Amanda Salis, professor of obesity research at the University of Sydney, was a co-researcher on Byrne’s study. She notes the two weeks on, two weeks off diet wasn’t a particularly difficult regime for the participants, requiring only a moderate reduction in calories during the calorie-restriction weeks.
The results of the trial were surprisingly good, she says, noting that the 5:2 intermittent diets didn’t show the expected avoidance of the famine reaction. Although dieters often found them easier to stick to, the rate of weight loss was no different from that of conventional diets.
“We don’t know why that is,” she says. “It may be that five days isn’t enough time for the body to get back into energy balance.”
Dieters on the 5:2 trials may have had dieting front of mind to too great an extent, and so consciously or subconsciously restricted their kilojoule intake to a degree even on the days when it wasn’t required. The body then continues to believe it is dealing with famine and reacts accordingly, slowing the body’s metabolism and the rate of weight loss.
Michael Thomsen, a naturopath and businessman based in Hobart, is particularly enthusiastic about the health benefits of fasting: so enthusiastic that he plans to import from the US a packaged diet that supposedly mimics fasting, promoting weight loss as well as a general clean-out of the body’s damaged cells.
Developed by a respected US biogerontologist and cell biologist at the University of Southern California, Valter Longo, the ProLon diet comes in cardboard boxes; the dieting person eats the contents of the boxes, and absolutely nothing else, for five days.
It may sound like dubious fast-buck quackery (a one-week kit costs $330), but Longo does not personally profit from the diet (the patent is held by the university) and results of his studies have been published in respected academic journals.
The packaged diet apparently has been carefully designed to be appetising, to feel relatively filling and, most important, to trick the body into thinking it’s fasting, Thomsen says. It consists of precise amounts of various food elements and supplements.
Across five days on this diet, the body gets rid of damaged cells and creates a surge of new stem cells, he says, possibly helping to prevent or reduce the likelihood of chronic disease.
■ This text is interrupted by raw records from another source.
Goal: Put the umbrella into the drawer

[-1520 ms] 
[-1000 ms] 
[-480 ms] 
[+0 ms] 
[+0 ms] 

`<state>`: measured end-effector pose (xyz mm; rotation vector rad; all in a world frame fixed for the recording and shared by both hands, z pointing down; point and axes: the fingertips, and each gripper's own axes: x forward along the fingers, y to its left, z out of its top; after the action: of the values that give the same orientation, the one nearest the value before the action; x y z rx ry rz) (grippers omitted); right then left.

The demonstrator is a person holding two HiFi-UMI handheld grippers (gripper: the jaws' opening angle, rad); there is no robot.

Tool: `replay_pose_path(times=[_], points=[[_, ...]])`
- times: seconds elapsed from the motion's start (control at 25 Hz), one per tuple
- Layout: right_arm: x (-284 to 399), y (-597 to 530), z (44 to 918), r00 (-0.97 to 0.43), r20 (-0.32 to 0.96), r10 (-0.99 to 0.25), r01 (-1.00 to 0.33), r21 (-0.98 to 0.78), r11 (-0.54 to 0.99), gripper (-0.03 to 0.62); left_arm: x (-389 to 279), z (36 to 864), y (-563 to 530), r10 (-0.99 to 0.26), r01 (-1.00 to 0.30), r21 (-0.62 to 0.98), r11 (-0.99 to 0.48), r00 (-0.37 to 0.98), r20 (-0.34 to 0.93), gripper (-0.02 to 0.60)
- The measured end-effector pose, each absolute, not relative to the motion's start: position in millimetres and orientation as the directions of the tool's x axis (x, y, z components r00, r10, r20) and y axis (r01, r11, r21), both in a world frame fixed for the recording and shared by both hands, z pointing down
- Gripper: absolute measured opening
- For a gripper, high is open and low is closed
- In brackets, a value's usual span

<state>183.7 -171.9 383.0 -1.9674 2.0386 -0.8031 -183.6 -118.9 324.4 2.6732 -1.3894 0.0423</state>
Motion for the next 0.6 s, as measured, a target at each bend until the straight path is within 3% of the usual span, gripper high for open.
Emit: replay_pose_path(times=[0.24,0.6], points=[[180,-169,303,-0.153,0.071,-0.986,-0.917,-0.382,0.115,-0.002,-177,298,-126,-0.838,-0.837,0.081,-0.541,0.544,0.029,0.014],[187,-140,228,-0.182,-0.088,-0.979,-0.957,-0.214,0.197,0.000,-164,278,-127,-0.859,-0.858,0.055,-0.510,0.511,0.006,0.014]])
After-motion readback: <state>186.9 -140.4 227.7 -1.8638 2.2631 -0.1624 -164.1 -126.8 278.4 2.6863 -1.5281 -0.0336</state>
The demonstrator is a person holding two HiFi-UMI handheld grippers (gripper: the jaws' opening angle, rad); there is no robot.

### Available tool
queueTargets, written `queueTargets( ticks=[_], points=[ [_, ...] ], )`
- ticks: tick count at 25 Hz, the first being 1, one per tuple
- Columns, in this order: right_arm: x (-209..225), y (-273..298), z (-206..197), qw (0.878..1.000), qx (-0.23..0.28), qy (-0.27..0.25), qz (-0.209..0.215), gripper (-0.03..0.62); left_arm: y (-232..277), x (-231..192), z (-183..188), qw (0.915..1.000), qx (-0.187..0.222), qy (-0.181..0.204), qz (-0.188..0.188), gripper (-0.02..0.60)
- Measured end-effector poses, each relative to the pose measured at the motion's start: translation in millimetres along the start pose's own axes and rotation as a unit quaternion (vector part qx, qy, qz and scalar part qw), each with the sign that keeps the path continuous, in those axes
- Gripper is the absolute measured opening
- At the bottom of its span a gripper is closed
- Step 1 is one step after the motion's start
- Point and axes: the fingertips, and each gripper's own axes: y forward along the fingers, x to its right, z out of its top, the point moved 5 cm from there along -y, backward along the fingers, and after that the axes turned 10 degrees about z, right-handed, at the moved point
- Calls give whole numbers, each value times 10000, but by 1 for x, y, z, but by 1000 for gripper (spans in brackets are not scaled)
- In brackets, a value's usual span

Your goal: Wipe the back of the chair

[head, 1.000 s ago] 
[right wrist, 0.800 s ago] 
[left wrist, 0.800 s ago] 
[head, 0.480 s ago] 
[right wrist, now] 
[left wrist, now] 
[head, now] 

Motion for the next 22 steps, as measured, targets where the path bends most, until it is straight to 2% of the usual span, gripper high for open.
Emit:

“Most of the research so far has been in healthy people,” Thomsen adds. “Now it’s been so successful that the research is moving into people with diseases.”
He hopes to obtain Therapeutic Goods Administration approval for the packaged ProLon diet soon and expects it be available in Australia by early next year.
Australian academics, including Salis, have seen a published academic paper recording the results of the ProLon diet in a rodent trial as well as preliminary results of the diet in a small trial in humans, and they see it as reputable.
“They looked at what happens in the body when a person goes on a fast, and they looked at certain biomarkers, including hormones, and they aimed for a diet with a nutritional composition that would induce a similar biological response,” Salis says. The paper notes that more work was needed in humans, she adds, but “certainly the results looked promising”.